Quello emerso dallo studio di Fase I/IIa è sicuramente un risultato importante, ma per ora riguarda solo la tollerabilità del farmaco. Se nella Fase III della sperimentazione dimostrerà risultati come quelli attesi e sperati, ha il potenziale per diventare il più grande successo nella storia di questo gruppo di patologie. Sul piano clinico, ci si aspetta una riduzione della proteina huntingtina nel liquido cefalorachidiano insieme ad un miglioramento delle manifestazioni cliniche a ad una riduzione della severità del decorso. Se arrivasse questa conferma, sarebbe straordinario. Bisogna però considerare che l'obiettivo del trial non è azzerare completamente la produzione della proteina huntingtina: il farmaco, infatti, riduce sia quella normale che quella mutata. Perciò, anche se la funzione dell'huntingtina nelle cellule nervose non è stata ancora del tutto chiarita, un determinato livello di proteina va comunque conservato.

Il farmaco potrebbe essere usato anche per il trattamento dell'Alzheimer e del Parkinson?

Come tecnologia, certamente. Ma il notevole vantaggio dell'Huntington è che conosciamo la causa, il gene difettoso: nelle altre malattie neurodegenerative esistono diverse forme, e quasi mai l'eziologia è nota.

Come procederà la sperimentazione e quali requisiti dovranno avere i pazienti?

A breve inizierà una fase in aperto, nella quale non ci sarà più la somministrazione del farmaco contro placebo, ma solo il farmaco, testato a dosi più alte, quelle che dovrebbero dimostrare i potenziali benefici attesi. Poi, all'inizio del 2019, partirà la Fase III dello studio, che sarà globale e multicentrica, e che coinvolgerà centinaia di pazienti con malattia di Huntington. È ancora troppo presto, però, per poter dire quando inizierà l'arruolamento e i requisiti che dovranno avere i pazienti.

Quali prospettive ci sono per i pazienti che sono affetti dalla malattia ma si trovano ancora in una fase asintomatica?

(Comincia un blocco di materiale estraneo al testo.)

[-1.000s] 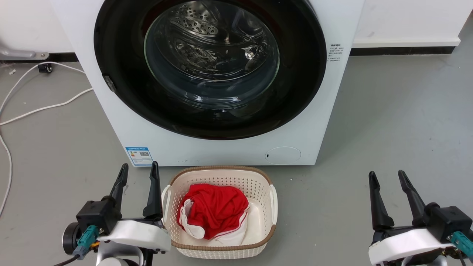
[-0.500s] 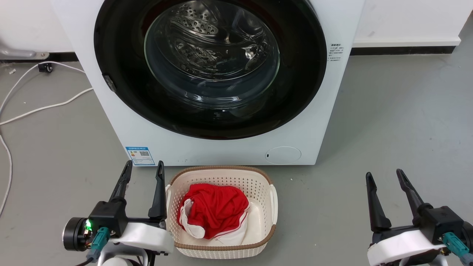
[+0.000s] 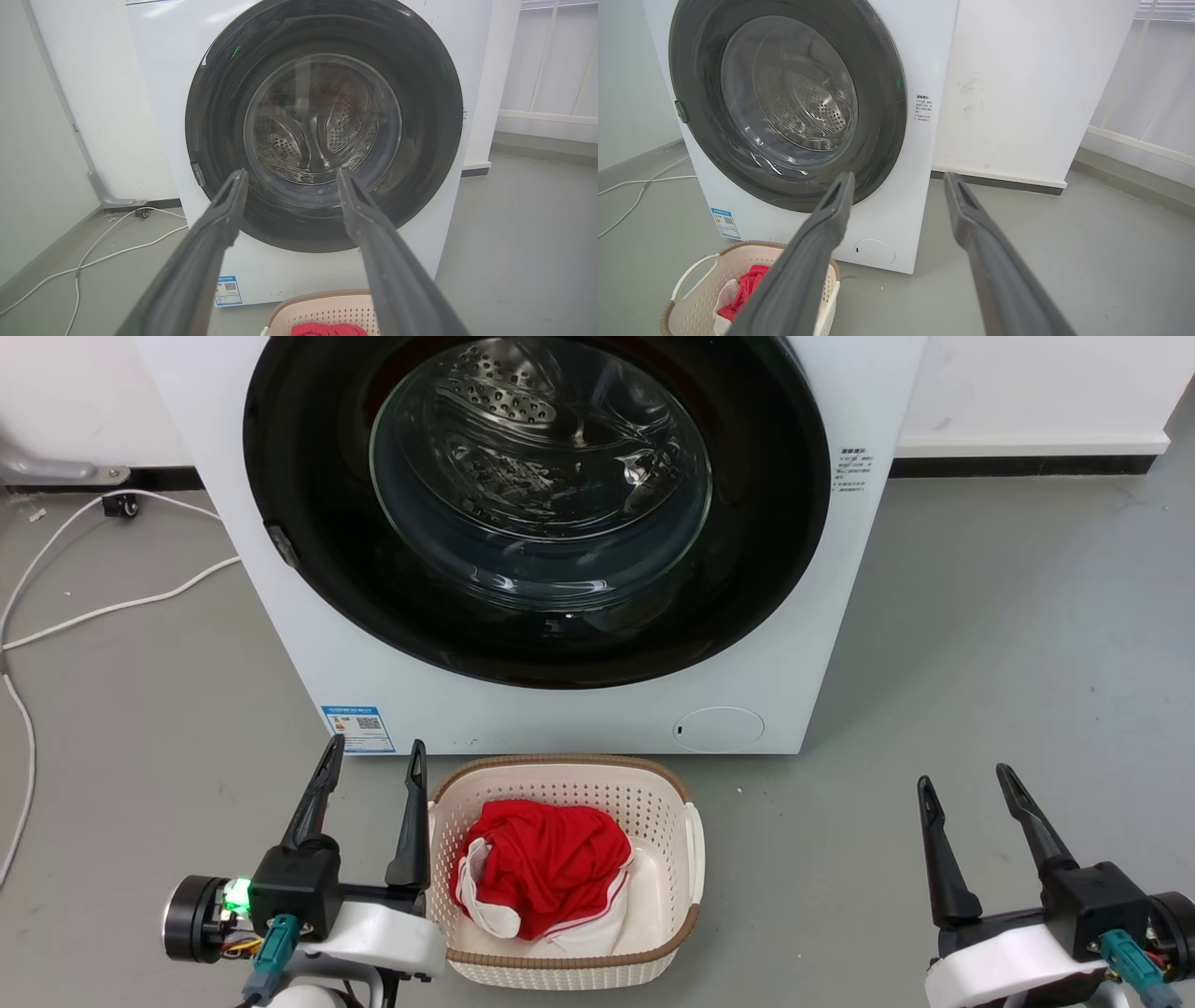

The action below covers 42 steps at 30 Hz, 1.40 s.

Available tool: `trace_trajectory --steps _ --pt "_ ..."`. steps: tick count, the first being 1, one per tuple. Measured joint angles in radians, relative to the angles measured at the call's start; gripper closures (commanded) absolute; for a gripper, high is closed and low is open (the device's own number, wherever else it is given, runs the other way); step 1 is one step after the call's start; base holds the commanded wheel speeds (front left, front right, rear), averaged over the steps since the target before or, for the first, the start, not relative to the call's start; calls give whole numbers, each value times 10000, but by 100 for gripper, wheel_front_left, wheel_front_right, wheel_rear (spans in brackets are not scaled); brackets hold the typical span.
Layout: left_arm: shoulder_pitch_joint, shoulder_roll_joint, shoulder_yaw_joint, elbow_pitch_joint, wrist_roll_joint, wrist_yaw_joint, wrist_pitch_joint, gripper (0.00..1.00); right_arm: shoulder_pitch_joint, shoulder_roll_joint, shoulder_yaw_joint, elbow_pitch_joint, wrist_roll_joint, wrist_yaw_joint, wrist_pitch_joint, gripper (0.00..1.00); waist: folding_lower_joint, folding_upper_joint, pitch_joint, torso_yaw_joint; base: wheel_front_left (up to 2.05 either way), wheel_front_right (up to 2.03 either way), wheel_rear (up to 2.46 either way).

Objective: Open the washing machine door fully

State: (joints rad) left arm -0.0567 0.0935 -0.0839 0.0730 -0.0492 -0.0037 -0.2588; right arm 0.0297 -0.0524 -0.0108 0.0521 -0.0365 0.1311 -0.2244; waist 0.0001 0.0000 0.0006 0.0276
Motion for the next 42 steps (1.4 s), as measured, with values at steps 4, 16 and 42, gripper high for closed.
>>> trace_trajectory --steps 4,16,42 --pt "0 -35 44 29 86 -50 -17 0 25 0 -15 -2 6 0 -38 0 0 0 6 19 0 0 0" --pt "1 -117 247 102 23 -207 -29 0 24 2 -42 73 276 -2 -38 0 0 0 31 23 0 0 0" --pt "1 -286 418 77 100 -316 -29 0 -41 4 -27 316 5551 -2 -222 100 0 0 186 35 0 0 0"
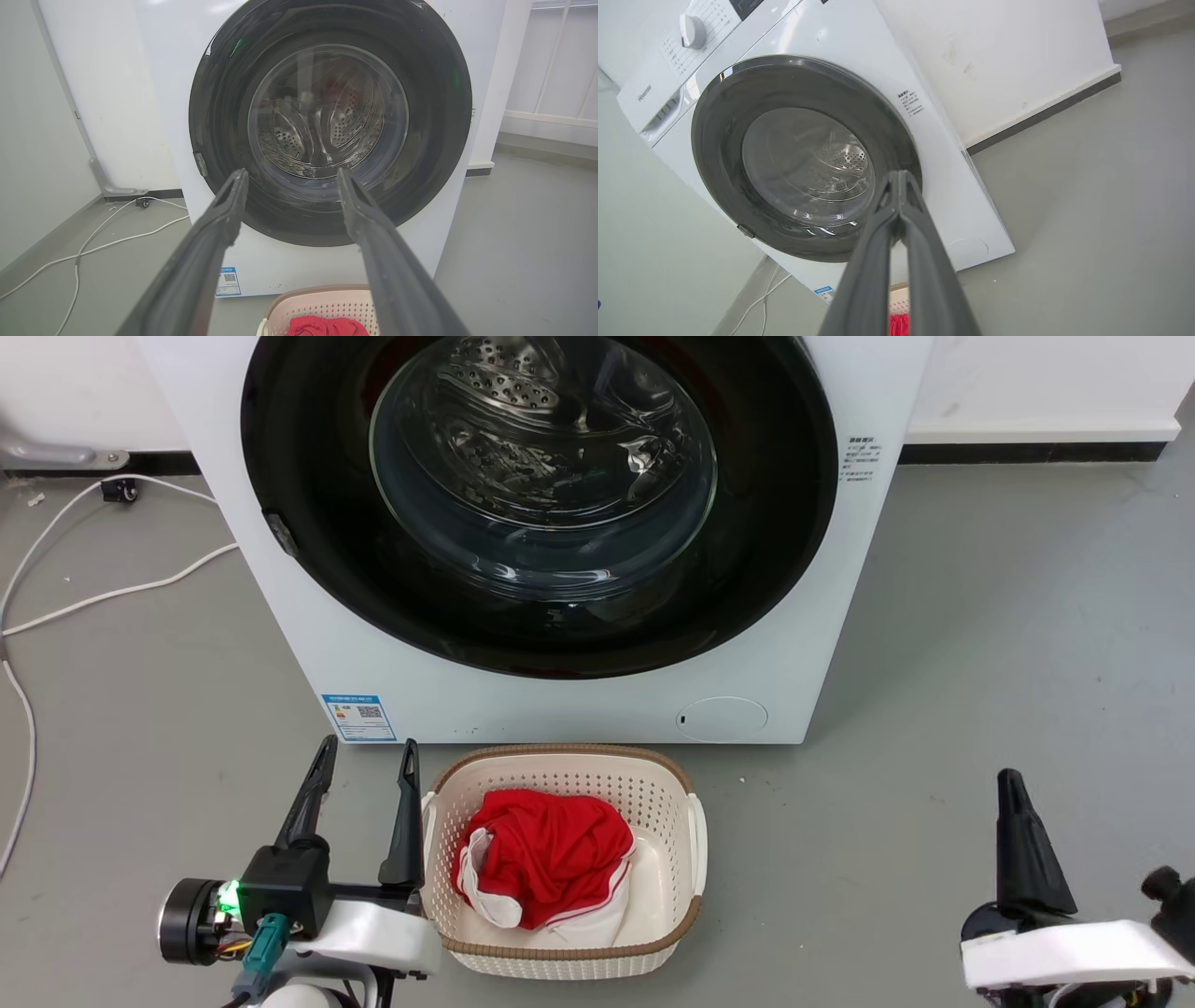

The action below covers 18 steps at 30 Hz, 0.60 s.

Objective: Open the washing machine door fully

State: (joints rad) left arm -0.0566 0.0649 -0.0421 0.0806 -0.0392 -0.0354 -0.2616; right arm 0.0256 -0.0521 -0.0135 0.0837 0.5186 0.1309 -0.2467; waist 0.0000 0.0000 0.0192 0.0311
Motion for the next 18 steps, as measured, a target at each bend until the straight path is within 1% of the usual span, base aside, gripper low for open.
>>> trace_trajectory --steps 1,2,4,5,8,10,13,16,18 --pt "0 -6 6 -8 0 0 0 0 -27 2 25 56 966 0 -10 100 0 0 17 -1 0 0 0" --pt "0 -10 17 -17 -2 0 0 0 -40 4 36 94 1668 0 -50 100 0 0 39 -4 0 0 0" --pt "0 -21 19 -19 0 -13 0 0 -97 4 54 194 3946 0 -82 100 0 0 73 -1 0 0 0" --pt "-2 -29 15 -23 0 -15 0 0 -128 6 52 236 4893 0 -88 100 0 0 94 6 0 0 0" --pt "-59 -38 17 -77 0 -46 0 0 -304 4 17 274 7340 0 -98 100 0 0 213 28 0 0 0" --pt "-118 -40 44 -132 0 -46 -2 0 -506 8 -52 291 8606 -2 -100 100 0 0 331 25 0 0 0" --pt "-233 -48 107 -219 0 -46 -13 0 -982 8 -196 295 10017 0 134 100 0 0 583 12 0 0 0" --pt "-464 -52 155 -324 0 -59 -13 0 -1679 -21 -460 430 10784 -2 608 100 0 0 902 -9 0 0 0" --pt "-615 -61 163 -412 0 -82 -13 0 -2210 -199 -606 575 11039 -2 825 100 0 0 1145 1 0 0 0"
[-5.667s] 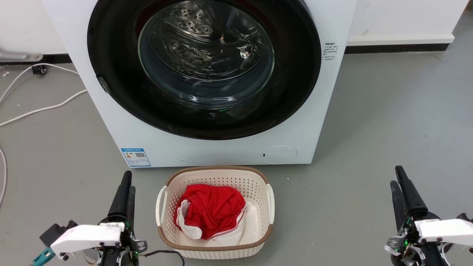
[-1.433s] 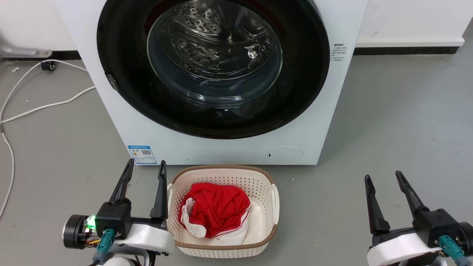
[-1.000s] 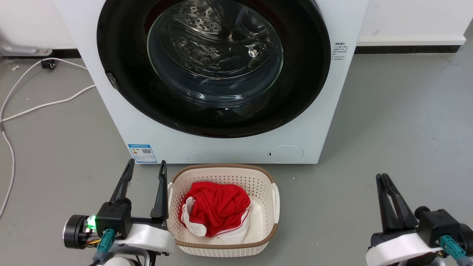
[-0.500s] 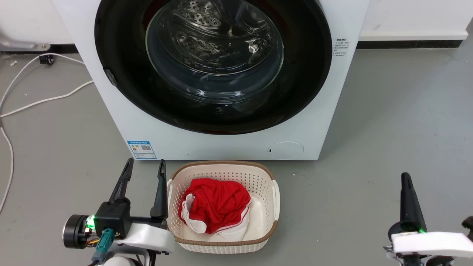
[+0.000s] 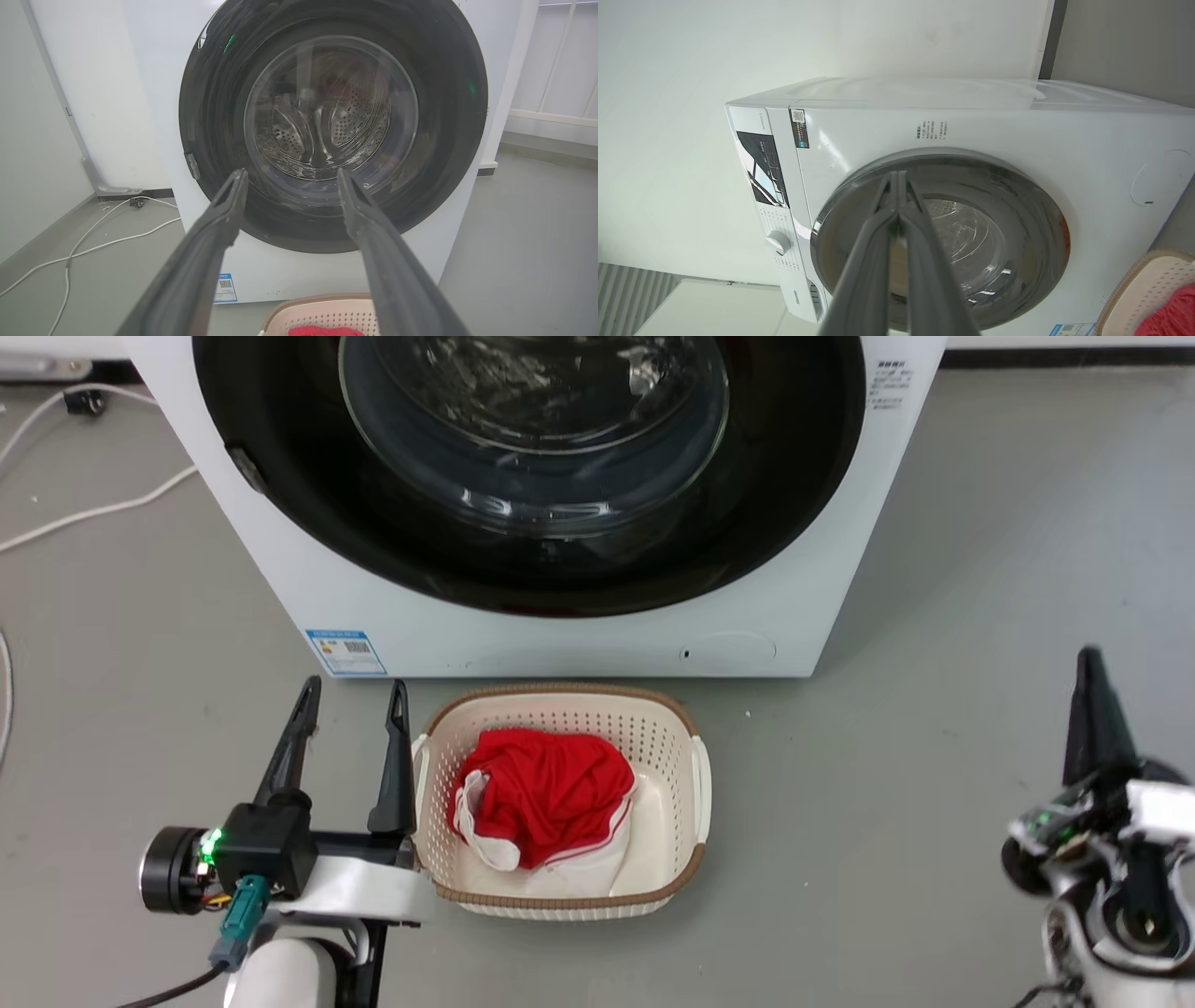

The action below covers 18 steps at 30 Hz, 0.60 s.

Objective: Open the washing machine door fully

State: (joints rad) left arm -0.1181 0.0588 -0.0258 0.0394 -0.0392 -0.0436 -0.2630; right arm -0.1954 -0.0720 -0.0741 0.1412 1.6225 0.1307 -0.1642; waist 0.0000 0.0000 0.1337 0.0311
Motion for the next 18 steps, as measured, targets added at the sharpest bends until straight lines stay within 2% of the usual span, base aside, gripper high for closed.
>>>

Ora occorre pensare a come disegnare la Fase III dello studio: le strategie non sono ancora definite, ma in ogni caso si sta pensando anche a una possibile futura prevenzione per chi ha una mutazione nel gene, ma è ancora in una fase asintomatica. Non solo: si sta cercando un modo per poter estendere questa strategia sperimentale anche alle persone colpite da Huntington giovanile, la forma della malattia caratterizzata dall'esordio dei segni e dei sintomi prima dei 20 anni.

La perdita di neuroni, come dimostrano le immagini di risonanza magnetica, avviene già prima che si verifichino i sintomi. Non sarebbe quindi possibile monitorare gli effetti del farmaco tramite risonanza magnetica, per verificare se la perdita di neuroni prosegue o rallenta, e compararla a quella di soggetti non in terapia?

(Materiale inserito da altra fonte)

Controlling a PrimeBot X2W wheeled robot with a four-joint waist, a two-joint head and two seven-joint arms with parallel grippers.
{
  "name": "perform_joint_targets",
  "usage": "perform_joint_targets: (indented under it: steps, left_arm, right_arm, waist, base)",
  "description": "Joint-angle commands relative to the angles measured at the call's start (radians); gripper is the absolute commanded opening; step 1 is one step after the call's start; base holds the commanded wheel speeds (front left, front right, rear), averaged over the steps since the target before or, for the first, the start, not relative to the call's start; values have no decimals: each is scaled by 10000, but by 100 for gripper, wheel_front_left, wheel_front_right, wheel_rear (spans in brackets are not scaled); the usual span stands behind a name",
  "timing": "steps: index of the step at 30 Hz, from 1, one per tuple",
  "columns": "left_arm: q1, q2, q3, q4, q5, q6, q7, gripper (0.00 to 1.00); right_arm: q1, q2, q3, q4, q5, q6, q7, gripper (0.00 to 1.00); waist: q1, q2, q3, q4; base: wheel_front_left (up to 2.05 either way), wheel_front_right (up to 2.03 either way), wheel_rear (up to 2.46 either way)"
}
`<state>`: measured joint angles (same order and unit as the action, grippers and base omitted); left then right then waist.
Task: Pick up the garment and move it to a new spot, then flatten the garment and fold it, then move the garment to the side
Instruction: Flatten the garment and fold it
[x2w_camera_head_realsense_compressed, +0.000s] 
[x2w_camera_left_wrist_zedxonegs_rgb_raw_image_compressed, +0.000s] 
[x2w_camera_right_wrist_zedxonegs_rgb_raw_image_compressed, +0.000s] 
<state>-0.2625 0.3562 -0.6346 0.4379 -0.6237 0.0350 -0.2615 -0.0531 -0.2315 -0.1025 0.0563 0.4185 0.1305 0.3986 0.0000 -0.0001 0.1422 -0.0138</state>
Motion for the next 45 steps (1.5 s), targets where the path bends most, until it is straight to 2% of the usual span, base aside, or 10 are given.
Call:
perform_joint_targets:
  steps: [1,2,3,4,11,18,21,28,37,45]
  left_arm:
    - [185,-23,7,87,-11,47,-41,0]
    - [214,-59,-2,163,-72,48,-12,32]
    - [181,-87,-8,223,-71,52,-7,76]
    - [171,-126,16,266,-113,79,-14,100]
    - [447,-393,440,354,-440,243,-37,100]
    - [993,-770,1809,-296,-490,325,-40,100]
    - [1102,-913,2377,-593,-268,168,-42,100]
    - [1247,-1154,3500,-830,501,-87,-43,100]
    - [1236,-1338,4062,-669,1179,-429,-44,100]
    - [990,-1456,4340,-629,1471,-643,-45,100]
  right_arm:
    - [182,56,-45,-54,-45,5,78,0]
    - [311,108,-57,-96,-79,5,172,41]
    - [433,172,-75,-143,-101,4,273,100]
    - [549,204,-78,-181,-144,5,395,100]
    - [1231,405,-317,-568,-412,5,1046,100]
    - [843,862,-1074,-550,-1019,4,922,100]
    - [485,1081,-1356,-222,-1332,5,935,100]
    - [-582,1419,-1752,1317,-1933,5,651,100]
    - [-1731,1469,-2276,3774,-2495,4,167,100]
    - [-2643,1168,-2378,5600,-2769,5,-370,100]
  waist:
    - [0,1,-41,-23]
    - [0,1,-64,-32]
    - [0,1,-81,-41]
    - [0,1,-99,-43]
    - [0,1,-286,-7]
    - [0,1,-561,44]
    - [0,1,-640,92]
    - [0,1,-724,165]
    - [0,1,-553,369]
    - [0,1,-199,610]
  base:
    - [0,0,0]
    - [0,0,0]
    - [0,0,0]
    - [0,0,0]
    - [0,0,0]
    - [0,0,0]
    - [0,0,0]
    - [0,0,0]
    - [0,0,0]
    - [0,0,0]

Sì, è una procedura possibile, ed è quella che stiamo già adottando in un altro studio, tuttora in corso anche in Italia, chiamato LEGATO-HD. In questo studio stiamo sperimentando per la malattia di Huntington il farmaco laquinimod, già in uso con altri dosaggi nella sclerosi multipla. Il trial utilizza appunto le tecniche di risonanza magnetica e altre strategie di imaging, utili per rilevare i danni provocati da queste terribili malattie.